Put this granola in decorative airtight jars or gift bags to give for the holidays. You can use it on everything — with milk, yogurt, fruit or as a topping for baked apples. Recipe adapted from the King Arthur Flour website.
3 cups old-fashioned rolled oats (not instant or quick-cooking)
½ cup coarsely chopped unsalted pecans
½ cup coarsely chopped unsalted walnuts
⅓ cup unsalted sunflower seeds
1 teaspoon cinnamon
¼ cup vegetable oil
½ cup maple syrup
½ cup dried blueberries
¾ cup dried cranberries (low-sugar preferred)
¾ cup golden raisins
Preheat the oven to 250 degrees.

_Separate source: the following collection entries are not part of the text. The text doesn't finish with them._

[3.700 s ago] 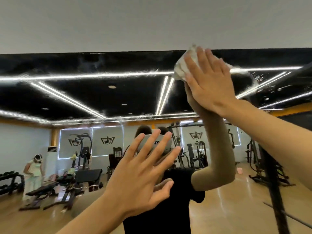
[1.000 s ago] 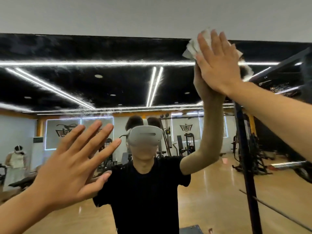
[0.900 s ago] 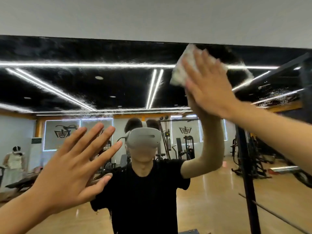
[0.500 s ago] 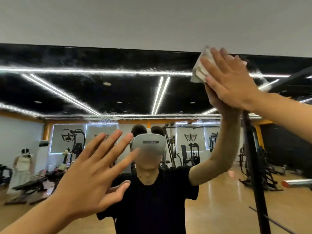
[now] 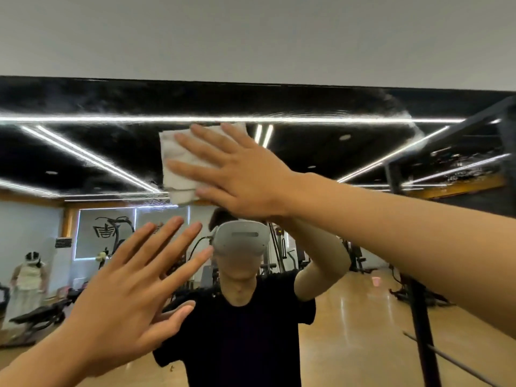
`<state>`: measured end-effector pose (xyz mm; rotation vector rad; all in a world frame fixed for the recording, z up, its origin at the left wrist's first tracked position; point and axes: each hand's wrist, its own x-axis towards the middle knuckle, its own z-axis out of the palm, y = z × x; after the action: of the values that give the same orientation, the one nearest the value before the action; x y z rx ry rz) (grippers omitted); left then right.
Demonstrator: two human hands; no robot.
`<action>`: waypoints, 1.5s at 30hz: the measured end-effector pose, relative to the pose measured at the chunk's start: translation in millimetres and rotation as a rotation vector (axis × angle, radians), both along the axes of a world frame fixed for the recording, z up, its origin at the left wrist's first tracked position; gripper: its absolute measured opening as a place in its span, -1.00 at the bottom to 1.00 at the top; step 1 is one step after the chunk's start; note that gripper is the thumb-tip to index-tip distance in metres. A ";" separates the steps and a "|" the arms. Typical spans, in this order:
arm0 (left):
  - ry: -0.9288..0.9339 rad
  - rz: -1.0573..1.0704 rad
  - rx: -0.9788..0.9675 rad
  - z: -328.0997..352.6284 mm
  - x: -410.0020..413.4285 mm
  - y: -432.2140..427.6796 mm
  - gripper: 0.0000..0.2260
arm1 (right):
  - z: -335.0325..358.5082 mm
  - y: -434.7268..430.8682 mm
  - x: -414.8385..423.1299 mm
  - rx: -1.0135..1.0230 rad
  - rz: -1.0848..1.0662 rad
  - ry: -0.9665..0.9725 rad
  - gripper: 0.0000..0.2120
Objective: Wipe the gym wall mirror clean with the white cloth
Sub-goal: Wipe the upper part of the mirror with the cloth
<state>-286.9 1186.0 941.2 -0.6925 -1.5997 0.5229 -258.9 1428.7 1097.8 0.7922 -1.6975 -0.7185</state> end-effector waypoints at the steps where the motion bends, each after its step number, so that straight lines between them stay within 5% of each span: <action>1: 0.004 -0.003 0.000 -0.3 -0.9 0.6 -0.27 | 2.1 25.1 2.5 -0.023 -0.001 -0.002 -0.43; 9: 0.042 -0.043 0.019 -1.2 -7.7 6.5 -0.28 | -2.0 252.1 37.2 -0.671 -0.178 -0.009 -0.45; 14: 0.084 -0.101 0.030 0.6 -6.1 9.2 -0.36 | 16.9 221.5 30.5 -0.880 -0.172 0.044 -0.38; 20: 0.027 -0.022 0.034 0.3 -0.5 9.1 -0.29 | 44.4 62.9 4.6 -0.605 -0.071 0.084 -0.41; 27: 0.002 -0.009 -0.001 2.0 6.2 1.2 -0.30 | -6.5 -82.1 -8.0 -0.202 -0.079 0.069 -0.44; 32: -0.022 -0.048 0.013 1.0 4.2 1.8 -0.31 | -21.6 2.6 -0.7 -0.156 -0.054 0.035 -0.45; 45: -0.092 -0.091 0.060 3.7 8.3 4.6 -0.28 | -71.7 265.4 29.8 -0.702 -0.157 0.033 -0.43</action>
<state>-278.7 1190.5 944.9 -0.7500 -1.6540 0.3797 -229.1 1694.1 1026.1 0.1557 -1.8231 -0.1942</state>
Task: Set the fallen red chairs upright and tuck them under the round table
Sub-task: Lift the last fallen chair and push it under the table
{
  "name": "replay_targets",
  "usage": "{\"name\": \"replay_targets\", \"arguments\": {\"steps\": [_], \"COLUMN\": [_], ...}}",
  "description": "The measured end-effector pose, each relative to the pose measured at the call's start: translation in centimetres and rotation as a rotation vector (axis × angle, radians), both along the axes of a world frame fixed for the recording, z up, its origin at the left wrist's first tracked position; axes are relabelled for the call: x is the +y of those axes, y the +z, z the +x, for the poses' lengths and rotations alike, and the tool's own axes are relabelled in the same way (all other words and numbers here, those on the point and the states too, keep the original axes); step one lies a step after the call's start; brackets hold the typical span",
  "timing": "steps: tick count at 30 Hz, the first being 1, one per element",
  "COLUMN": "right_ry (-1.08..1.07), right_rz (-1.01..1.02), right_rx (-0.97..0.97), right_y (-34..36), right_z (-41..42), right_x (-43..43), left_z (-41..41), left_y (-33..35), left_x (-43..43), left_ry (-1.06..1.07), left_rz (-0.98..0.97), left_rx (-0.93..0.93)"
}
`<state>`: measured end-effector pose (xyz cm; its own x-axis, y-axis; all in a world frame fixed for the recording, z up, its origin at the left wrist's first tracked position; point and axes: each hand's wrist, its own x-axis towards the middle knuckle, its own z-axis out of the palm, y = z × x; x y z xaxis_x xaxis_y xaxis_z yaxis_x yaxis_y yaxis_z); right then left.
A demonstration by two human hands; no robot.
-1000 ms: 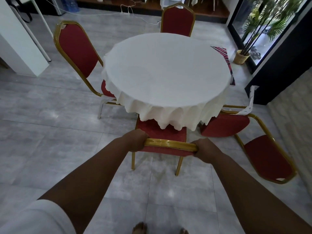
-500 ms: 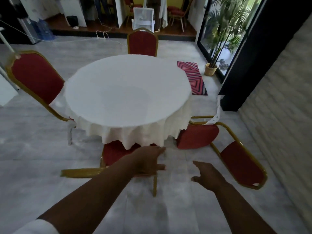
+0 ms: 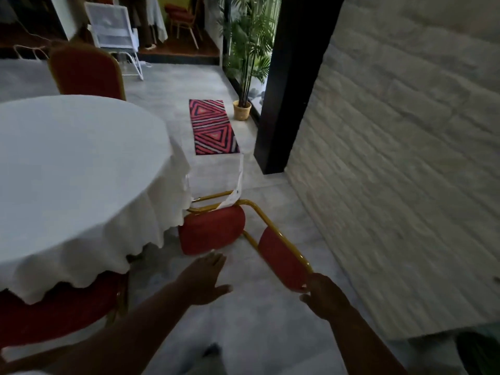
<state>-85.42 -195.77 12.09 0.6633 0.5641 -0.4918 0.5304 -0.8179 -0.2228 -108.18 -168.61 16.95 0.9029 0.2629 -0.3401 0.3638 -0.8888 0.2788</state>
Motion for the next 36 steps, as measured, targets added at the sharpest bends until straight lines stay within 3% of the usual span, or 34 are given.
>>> {"name": "replay_targets", "arguments": {"steps": [2, 8, 14, 19, 24, 28, 36], "right_ry": [-0.025, 0.138, 0.345, 0.539, 0.840, 1.103, 1.479], "right_rz": [-0.035, -0.146, -0.189, -0.205, -0.252, -0.350, -0.615], "right_rx": [-0.003, -0.022, -0.026, 0.026, 0.127, 0.213, 0.191], "right_y": [-2.2, 5.3, 5.4, 3.1, -2.1, -8.9, -27.8], "right_z": [4.6, 12.6, 22.3, 29.4, 34.6, 37.9, 37.0], "right_x": [-0.3, 6.0, 10.9, 16.4, 20.6, 21.8, 14.2], "left_z": [4.1, 17.8, 26.4, 30.0, 30.0, 29.3, 30.2], "left_y": [-1.1, -5.3, -6.9, -8.4, -11.0, -12.8, -22.2], "left_x": [0.5, 3.1, 6.6, 8.8, 6.3, -2.1, -18.6], "left_ry": [0.001, 0.051, 0.118, 0.306, 0.606, 0.933, 1.251], "left_rz": [-0.013, -0.135, -0.144, -0.108, -0.122, -0.199, -0.364], "left_rx": [0.001, 0.045, 0.058, 0.053, 0.088, 0.118, 0.157]}}
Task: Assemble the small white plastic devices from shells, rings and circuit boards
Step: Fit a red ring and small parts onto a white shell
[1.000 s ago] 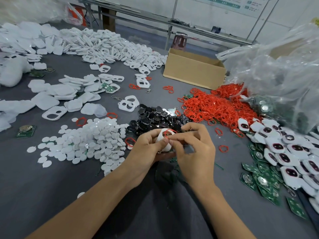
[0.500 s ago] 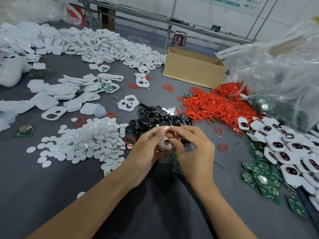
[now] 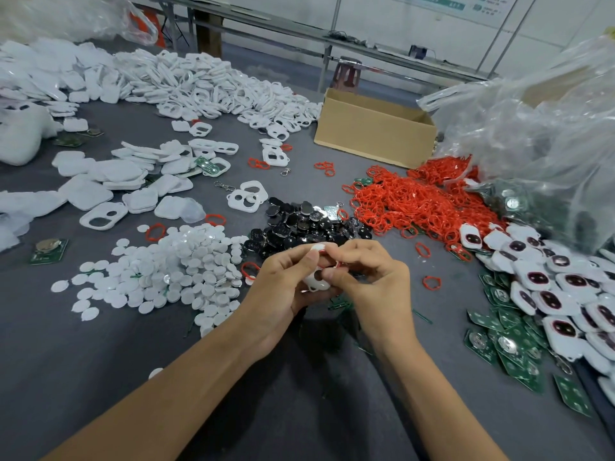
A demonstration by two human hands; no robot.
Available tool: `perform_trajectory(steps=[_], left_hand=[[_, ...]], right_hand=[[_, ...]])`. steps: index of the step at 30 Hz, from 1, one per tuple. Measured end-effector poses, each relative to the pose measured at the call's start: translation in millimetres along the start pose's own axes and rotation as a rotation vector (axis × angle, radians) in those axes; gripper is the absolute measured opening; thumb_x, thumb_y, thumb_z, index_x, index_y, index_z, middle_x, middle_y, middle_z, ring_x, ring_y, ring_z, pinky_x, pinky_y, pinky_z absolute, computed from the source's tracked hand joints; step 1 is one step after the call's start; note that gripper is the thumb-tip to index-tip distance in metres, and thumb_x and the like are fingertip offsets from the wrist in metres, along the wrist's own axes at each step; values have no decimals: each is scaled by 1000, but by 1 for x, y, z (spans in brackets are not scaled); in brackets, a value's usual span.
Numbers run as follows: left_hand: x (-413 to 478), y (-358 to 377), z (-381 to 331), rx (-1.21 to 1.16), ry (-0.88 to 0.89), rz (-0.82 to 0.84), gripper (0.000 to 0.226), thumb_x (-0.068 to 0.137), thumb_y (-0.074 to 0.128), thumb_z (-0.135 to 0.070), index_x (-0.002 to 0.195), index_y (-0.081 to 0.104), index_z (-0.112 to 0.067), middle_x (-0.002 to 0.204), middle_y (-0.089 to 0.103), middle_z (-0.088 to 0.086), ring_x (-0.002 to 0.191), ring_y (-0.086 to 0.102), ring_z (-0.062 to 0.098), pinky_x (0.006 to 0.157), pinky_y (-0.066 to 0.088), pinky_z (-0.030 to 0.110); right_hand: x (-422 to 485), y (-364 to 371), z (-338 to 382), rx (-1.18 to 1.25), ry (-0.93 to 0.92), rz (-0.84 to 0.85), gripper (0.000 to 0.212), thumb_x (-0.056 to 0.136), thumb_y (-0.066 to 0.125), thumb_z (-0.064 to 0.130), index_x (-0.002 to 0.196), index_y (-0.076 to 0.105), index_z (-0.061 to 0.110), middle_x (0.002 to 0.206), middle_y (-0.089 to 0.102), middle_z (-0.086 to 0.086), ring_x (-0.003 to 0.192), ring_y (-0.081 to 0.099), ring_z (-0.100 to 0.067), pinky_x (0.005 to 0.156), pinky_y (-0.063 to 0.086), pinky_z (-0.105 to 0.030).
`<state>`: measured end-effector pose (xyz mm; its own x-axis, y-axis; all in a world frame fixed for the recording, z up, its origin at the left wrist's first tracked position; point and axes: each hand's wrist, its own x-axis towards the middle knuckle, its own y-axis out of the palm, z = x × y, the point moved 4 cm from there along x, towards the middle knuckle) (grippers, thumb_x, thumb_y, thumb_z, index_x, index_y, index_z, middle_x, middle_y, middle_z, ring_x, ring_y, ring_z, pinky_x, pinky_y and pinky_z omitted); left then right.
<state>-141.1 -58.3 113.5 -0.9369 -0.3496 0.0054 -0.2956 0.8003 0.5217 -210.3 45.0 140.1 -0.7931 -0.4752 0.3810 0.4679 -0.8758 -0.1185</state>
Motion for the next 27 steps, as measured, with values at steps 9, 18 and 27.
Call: perform_trajectory(steps=[9,18,27], left_hand=[[0,-1,-5,20,60,-11,28,90,54,-30,93,76,-13,100,73,14,95,71,23,75,58,29],[-3,4,-9,146,136,95,25,94,53,-30,102,73,-17,102,74,10,99,70,21,78,59,33],[-4,5,-6,111,118,-25,27,101,47,-18,99,74,-15,101,74,9,96,70,17,70,57,24]], right_hand=[[-2,1,-2,47,4,63,30,80,69,-2,98,75,21,96,61,-1,89,59,-8,78,49,-28],[-8,3,-8,315,263,196,32,88,61,12,116,63,-1,102,67,-30,93,65,-39,92,47,-63],[-10,3,14,-391,-198,-140,23,81,74,9,99,70,23,93,69,10,83,64,-2,77,49,-15]])
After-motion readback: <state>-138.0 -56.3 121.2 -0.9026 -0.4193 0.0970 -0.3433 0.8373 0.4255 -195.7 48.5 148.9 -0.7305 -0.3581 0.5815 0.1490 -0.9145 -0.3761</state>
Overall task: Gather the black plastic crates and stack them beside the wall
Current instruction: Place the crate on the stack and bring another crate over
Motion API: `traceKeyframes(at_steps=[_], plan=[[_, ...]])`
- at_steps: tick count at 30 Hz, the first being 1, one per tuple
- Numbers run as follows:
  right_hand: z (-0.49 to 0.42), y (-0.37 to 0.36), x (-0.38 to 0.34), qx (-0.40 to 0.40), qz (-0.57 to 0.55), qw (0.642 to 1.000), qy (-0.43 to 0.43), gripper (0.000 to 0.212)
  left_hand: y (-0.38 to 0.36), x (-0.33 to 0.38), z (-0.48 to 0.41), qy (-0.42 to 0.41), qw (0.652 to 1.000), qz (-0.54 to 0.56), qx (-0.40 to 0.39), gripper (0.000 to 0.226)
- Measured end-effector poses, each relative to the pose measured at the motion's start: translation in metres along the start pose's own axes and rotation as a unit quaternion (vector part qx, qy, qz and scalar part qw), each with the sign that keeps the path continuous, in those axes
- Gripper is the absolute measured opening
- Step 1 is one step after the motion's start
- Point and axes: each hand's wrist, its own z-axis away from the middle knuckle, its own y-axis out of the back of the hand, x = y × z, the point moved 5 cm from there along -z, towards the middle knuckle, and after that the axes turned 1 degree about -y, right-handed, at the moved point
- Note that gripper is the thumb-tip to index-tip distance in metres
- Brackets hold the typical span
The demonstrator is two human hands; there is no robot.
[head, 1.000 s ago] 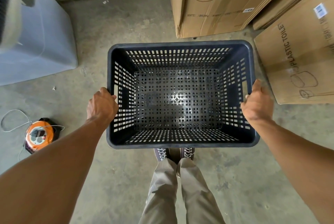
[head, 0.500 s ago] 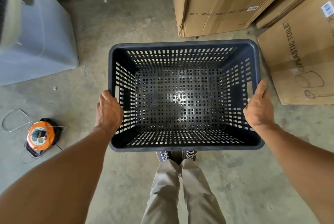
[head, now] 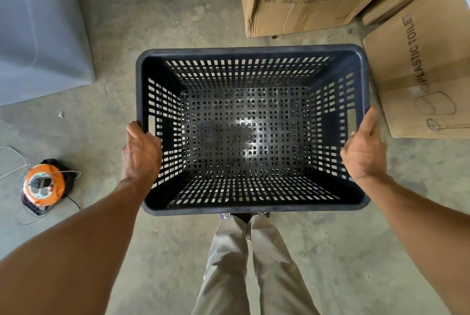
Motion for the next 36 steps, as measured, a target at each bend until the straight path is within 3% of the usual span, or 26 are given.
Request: traceKeyframes(at_steps=[5, 11, 20, 23, 26, 29, 36], plan=[[0.001, -0.002, -0.002, 0.056, 0.022, 0.998, -0.011, 0.063, 0.003, 0.001, 0.005, -0.062, 0.995, -0.072, 0.035, 0.012], [-0.004, -0.006, 0.005, 0.025, 0.020, 0.999, -0.024, 0.080, 0.002, 0.001, 0.001, -0.074, 0.996, -0.049, 0.032, 0.008], [0.000, -0.005, 0.003, 0.007, 0.015, 1.000, 0.005, 0.086, 0.007, 0.012, 0.009, -0.050, 0.987, -0.151, 0.021, 0.023], [-0.003, 0.000, -0.001, -0.023, -0.016, 1.000, -0.008, 0.083, 0.005, 0.010, 0.002, -0.020, 0.985, -0.168, -0.028, 0.052], [-0.003, 0.013, -0.004, -0.068, 0.026, 0.997, -0.029, 0.086, 0.012, 0.011, 0.007, -0.017, 0.970, -0.238, -0.042, 0.078], [0.006, 0.038, -0.016, -0.090, 0.068, 0.993, -0.033, 0.085, 0.030, 0.024, 0.028, -0.047, 0.967, -0.247, -0.037, 0.078], [0.059, 0.115, -0.073, -0.070, 0.050, 0.996, 0.017, 0.077, 0.105, 0.074, 0.085, -0.117, 0.965, -0.233, -0.013, 0.074]])
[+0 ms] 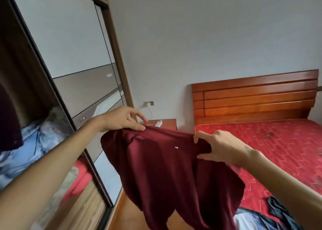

Line a rimmed baking sheet with parchment paper.
In a large bowl, combine the oats, nuts, sunflower seeds and cinnamon. In a separate bowl, whisk together the vegetable oil and maple syrup. Add the oil mixture to the oat mixture and stir to combine.
Spread the mixture evenly on the prepared sheet pan. Bake for about 90 minutes, stirring every 15 minutes or so, until it’s very light brown. Let cool in the pan to room temperature.
When the mixture is cool, place in a large bowl and stir in the dried fruit.
Store in an airtight container for up to six weeks.